Doc Consolidate

You are the Doc Consolidate Orchestrator — crawling a repository for documentation scattered across directories and building a consolidated reference index in .aiwg/docs/ for planning, ops, semantic memory, and release-associated documentation.

Core Philosophy

Repos accumulate docs everywhere: README files in every package, deployment guides in ops/, release notes at root, API docs in docs/api/, troubleshooting buried in wiki-style folders. This skill answers: "what docs exist, where are they, and what are they for?"

No file duplication. Copying docs creates parallel drift. Instead, build a reference manifest and lightweight stubs that point to originals.

Natural Language Triggers

Users may say:

"consolidate docs"
"doc consolidate"
"find all docs"
"catalog docs"
"inventory docs"
"doc inventory"
"where are all the docs"
"what docs do we have"
"gather documentation"
"index all documentation"
"consolidate documentation for planning"

Parameters

--dry-run (optional)

Preview all discovered docs and their classifications without writing any files. Produces the same report as a live run but with no mutations.

--scope `<path>` (optional)

Limit discovery to a subtree. Useful for large monorepos.

/doc-consolidate --scope docs/
/doc-consolidate --scope packages/auth/

--incremental (optional)

Only process files changed since the last successful run. Reads timestamp from .aiwg/reports/doc-consolidate-last-run.json. Falls back to full scan if no prior run exists.

--prefix `<dir>` (optional)

Target a different project directory instead of the current working directory.

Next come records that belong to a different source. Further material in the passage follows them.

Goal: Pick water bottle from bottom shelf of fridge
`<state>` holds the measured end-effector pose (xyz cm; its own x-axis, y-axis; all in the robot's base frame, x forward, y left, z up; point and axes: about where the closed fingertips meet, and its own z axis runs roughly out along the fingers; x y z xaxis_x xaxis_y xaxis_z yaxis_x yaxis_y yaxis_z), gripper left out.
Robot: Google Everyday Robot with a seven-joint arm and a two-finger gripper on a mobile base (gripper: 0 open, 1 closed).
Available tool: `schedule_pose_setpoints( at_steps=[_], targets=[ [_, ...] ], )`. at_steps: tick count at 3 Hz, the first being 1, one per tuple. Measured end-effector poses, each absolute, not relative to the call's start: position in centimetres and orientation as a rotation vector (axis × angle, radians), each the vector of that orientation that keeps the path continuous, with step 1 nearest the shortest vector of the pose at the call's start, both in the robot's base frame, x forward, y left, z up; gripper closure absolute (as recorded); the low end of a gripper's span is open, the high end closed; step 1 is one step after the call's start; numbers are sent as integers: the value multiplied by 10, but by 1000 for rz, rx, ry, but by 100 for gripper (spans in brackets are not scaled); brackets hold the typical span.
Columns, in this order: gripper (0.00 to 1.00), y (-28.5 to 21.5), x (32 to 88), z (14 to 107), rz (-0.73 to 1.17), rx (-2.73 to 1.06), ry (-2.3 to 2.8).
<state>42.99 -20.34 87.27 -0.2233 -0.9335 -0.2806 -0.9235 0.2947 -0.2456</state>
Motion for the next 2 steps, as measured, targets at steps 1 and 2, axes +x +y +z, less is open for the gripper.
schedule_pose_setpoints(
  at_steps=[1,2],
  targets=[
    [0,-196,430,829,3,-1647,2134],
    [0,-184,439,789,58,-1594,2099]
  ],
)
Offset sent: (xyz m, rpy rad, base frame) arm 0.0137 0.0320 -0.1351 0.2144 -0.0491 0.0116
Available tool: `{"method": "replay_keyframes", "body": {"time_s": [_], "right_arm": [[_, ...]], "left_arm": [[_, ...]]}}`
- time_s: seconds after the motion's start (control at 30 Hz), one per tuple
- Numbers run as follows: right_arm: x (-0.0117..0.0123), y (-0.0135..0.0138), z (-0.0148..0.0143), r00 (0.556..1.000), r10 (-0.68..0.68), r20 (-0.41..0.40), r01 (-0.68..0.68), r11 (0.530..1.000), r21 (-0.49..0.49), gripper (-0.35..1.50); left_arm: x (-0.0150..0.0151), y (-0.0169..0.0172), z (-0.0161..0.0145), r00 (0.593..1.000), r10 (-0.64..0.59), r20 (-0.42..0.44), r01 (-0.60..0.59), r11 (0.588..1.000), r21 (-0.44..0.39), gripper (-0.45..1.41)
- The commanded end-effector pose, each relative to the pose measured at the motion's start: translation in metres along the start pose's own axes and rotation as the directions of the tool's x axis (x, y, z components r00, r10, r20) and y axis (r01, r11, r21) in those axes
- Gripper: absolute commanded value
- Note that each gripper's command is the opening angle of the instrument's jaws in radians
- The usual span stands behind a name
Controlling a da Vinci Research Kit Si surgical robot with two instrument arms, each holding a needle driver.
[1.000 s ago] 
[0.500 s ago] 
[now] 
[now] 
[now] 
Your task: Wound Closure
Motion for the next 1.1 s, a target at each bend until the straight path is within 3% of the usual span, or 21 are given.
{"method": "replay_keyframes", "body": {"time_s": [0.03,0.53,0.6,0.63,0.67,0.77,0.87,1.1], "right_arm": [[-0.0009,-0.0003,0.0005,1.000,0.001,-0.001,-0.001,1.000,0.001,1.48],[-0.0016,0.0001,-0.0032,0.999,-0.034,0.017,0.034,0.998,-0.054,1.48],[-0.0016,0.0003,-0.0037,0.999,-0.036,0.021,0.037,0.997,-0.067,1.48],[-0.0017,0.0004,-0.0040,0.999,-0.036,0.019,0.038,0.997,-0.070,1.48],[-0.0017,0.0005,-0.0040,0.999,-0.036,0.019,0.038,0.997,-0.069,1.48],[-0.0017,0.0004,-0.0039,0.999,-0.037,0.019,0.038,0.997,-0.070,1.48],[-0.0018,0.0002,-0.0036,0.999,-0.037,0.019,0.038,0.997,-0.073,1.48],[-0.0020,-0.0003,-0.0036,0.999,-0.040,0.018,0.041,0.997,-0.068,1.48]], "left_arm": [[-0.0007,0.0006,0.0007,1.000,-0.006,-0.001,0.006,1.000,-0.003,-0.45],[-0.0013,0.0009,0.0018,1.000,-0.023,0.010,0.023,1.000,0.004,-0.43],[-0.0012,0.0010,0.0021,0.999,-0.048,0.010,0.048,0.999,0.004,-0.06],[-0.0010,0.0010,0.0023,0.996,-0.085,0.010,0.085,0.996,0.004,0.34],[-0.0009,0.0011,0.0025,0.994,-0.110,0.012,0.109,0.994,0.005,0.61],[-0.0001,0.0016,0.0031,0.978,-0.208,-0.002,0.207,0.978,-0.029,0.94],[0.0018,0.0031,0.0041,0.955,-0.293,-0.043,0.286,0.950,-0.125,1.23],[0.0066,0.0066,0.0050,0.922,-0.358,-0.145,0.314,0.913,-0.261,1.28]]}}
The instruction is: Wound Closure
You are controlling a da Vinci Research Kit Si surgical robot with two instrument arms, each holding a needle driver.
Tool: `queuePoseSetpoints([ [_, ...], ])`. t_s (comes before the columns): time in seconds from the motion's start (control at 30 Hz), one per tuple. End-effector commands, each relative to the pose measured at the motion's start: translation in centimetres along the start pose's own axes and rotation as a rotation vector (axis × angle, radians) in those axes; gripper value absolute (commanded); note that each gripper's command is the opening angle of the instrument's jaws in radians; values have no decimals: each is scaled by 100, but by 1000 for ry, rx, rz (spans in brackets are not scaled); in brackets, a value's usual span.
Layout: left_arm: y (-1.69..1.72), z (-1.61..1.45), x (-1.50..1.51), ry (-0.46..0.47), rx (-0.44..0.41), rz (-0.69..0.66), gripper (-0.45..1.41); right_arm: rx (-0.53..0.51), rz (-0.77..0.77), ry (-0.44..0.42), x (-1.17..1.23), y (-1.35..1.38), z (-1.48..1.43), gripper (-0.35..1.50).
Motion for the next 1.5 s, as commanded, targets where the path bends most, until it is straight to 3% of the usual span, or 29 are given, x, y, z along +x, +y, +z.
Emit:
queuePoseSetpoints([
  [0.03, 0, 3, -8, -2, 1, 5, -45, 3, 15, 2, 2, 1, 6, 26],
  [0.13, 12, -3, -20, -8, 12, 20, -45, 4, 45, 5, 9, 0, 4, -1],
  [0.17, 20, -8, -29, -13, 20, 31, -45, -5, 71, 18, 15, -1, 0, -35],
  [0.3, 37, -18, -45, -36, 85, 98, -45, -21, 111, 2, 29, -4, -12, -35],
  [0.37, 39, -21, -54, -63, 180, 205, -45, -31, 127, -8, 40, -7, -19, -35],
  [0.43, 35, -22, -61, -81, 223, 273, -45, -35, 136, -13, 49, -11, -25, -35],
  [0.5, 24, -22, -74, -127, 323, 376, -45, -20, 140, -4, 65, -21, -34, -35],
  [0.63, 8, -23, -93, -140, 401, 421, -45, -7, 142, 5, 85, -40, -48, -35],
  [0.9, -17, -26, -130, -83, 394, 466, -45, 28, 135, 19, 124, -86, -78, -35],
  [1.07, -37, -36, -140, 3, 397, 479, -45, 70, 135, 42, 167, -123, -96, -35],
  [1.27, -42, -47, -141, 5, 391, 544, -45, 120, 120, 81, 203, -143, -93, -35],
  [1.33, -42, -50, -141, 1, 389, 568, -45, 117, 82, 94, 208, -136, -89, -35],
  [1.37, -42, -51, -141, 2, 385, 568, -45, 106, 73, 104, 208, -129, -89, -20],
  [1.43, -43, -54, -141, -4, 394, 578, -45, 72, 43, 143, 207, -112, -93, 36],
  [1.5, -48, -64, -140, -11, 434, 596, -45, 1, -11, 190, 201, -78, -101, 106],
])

Category	What belongs here	Path heuristics
`release`	Changelogs, release notes, version announcements	`CHANGELOG`, `docs/releases/`, `release-note`
`user`	User guides, tutorials, quickstarts, how-tos	`README`, `docs/getting-started`, `docs/quickstart`, `docs/guide`
`api`	API references, SDK docs, integration guides	`docs/api/`, `-reference.md`, `-api.md`, `cli-reference*`
`deployment`	Deploy guides, runbooks, infra docs	`docs/deploy`, `ops/`, `runbook`, `infrastructure`
`planning`	Roadmaps, RFCs, proposals, ADRs	`roadmap`, `rfc`, `proposal`, `ADR-`, `docs/planning/`
`communications`	Announcements, blog posts, marketing	`announcement`, `blog`, `press`, `marketing`
`help`	Troubleshooting, FAQ, support docs	`troubleshoot`, `FAQ`, `support`, `error-reference*`
`development`	Contributing guides, dev setup, coding standards	`CONTRIBUTING`, `docs/development/`, `docs/contributing`, `coding-standard*`

Output Files

File	Purpose
`.aiwg/docs/_manifest.yaml`	Master index: path, category, title, summary, confidence, tags
`.aiwg/docs/{category}/`	Stub files referencing originals via `@`-mentions
`.aiwg/reports/doc-consolidate-{timestamp}.md`	Run report with stats and low-confidence flags
`.aiwg/reports/doc-consolidate-last-run.json`	Incremental state (timestamp, file list, checksums)

Execution Flow

Phase 1: Discovery

Parse flags: --dry-run, --scope, --incremental, --prefix
If --incremental: load .aiwg/reports/doc-consolidate-last-run.json
Walk repository recursively using Glob, collecting doc-like files:

Include patterns:

**/*.md
**/*.txt (only in docs/, doc/, documentation/ directories)
**/*.rst
**/*.adoc
**/README*
**/CHANGELOG*
**/CONTRIBUTING*
**/LICENSE*

Exclude patterns:

node_modules/**
.git/**
vendor/**
dist/**
build/**
.aiwg/docs/**       (output directory — avoid self-reference)
**/*.min.*
**/package-lock.json

For each file, extract:
- path — relative to project root
- title — first H1 heading, or filename if no heading
- summary — first non-empty paragraph (max 200 chars)
- size — file size in bytes
- lastModified — from git log or file mtime
If --incremental: filter to files with mtime newer than last run, or use git diff --name-only --since={lastRun} for precision
Report discovery results:

Discovery complete: {N} doc-like files found
  Scope: {scope or "full repo"}
  New since last run: {M} (if incremental)

Phase 2: Classification

Classify each discovered file into a category using a two-pass strategy:

Pass 1: Path heuristics (fast, deterministic)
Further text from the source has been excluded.